Never before has something from another part of the world reached such high acclaim on Netflix and considered to be a tremendous achievement. As a lifelong fan of K-drama television shows like Liar’s Game and Korean comics (Manhwa) such as Sweet and Sensitive, it brings me great joy to see shows that would not usually get a look in in the normal blockbuster spotlight. However, the majority of viewers have watched the dubbed version without subtitles.

Being exposed to other cultures and other countries’ own eccentricities, language and culture can put you on a stepping stone to opening your views on the world around you and it is always for the better.
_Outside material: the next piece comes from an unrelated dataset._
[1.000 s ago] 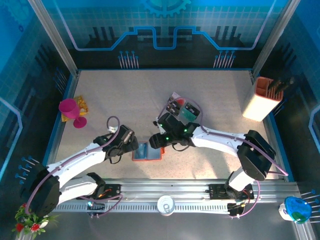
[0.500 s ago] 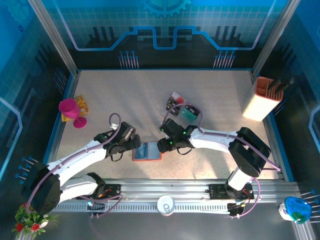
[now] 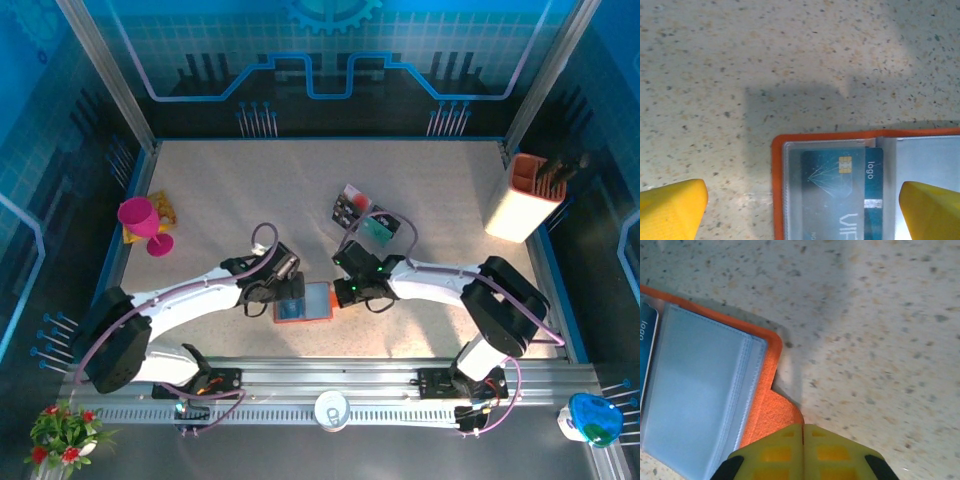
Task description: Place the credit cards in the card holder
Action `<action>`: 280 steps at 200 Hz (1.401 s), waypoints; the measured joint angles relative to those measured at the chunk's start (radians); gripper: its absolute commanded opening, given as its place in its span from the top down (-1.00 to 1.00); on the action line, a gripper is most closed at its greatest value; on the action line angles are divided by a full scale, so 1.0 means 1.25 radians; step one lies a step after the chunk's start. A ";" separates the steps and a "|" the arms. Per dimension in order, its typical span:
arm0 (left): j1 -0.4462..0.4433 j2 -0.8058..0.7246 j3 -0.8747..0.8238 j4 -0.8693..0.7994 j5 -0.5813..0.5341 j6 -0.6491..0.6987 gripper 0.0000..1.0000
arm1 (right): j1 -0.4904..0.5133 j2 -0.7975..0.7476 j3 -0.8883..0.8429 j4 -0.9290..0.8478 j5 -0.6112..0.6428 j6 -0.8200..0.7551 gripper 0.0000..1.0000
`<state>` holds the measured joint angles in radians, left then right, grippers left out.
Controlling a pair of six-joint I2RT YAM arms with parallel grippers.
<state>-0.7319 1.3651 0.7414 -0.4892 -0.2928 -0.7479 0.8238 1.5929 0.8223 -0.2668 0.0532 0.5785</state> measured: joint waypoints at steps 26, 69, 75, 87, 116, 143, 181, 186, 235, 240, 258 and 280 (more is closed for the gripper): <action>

Facial expression, tone and emotion carry important messages that translate regardless of any language barrier.

However, critics have argued that cultural references and overall tone are snipped out in favour of neatly sandwiching the language into more easily recognisable English, and well, t he y are not wrong about that.

Watching media in the intended language provides the raw copy with no shortcuts. No easy washed-out version that has been subdued for a non-Korean audience. It gives you the version the director wanted you to see. Even if you are only able to watch the dubbed version I urge you to put on the subtitles as well so that you get the best of both worlds. Swallow your aversion to subtitles and give it a chance.

You’ll get so much more from your viewing.

A Christmas cracker

People do not really give enough credit to Keydell Nurseries in Horndean.

They have been going above and beyond for many years and have a well-earned reputation as one of the calendar-marked Christmas events, so why are so few people talking about it?

Walking into the garden centre is a proper critically acclaimed Christmas cracker.

The Christmas aisle alone is such a vast array of twinkling rainbow lights you feel as though you have walked through a fairyland of multi-coloured penguins, polar bears and darling little elves. Sure, there is the sweet gamey scent of reindeer to contend with as our hooved friends are trotted out every year, but it is all part of the holiday experience.

The miniature Christmas village with its twinkling lights is so adorable the youngsters stare wide eyed at the spectacle.

You are transported to a winter wonderland with relative ease. If you have never been, start early.

My new favourite treat

I discovered something new for the taste buds the other day. A brilliant buttery American creation that I was woefully ignorant of until recently.

A swirly sweetmeat of yellow that is super easy to make and good for a quick snack on cold winter days. Move over hot soup and say ‘hello’ to butter noodles.

Although they didn’t take off in Italy, the traditional ‘home’ of pasta, it was in San Francisco where they came to the forefront of quick snacks in the 1970s. Butter noodles are now a likely contender to becoming one of my new relished dishes.

Probably not the healthiest of my new found obsessions, but remarkably tasty. The strange melding of flavours works exceedingly well. Simply boil some egg noodles adding a smattering of salt to the water. Then drain and mix in some golden butter.

It sounds strange but the taste is rather unique and delish.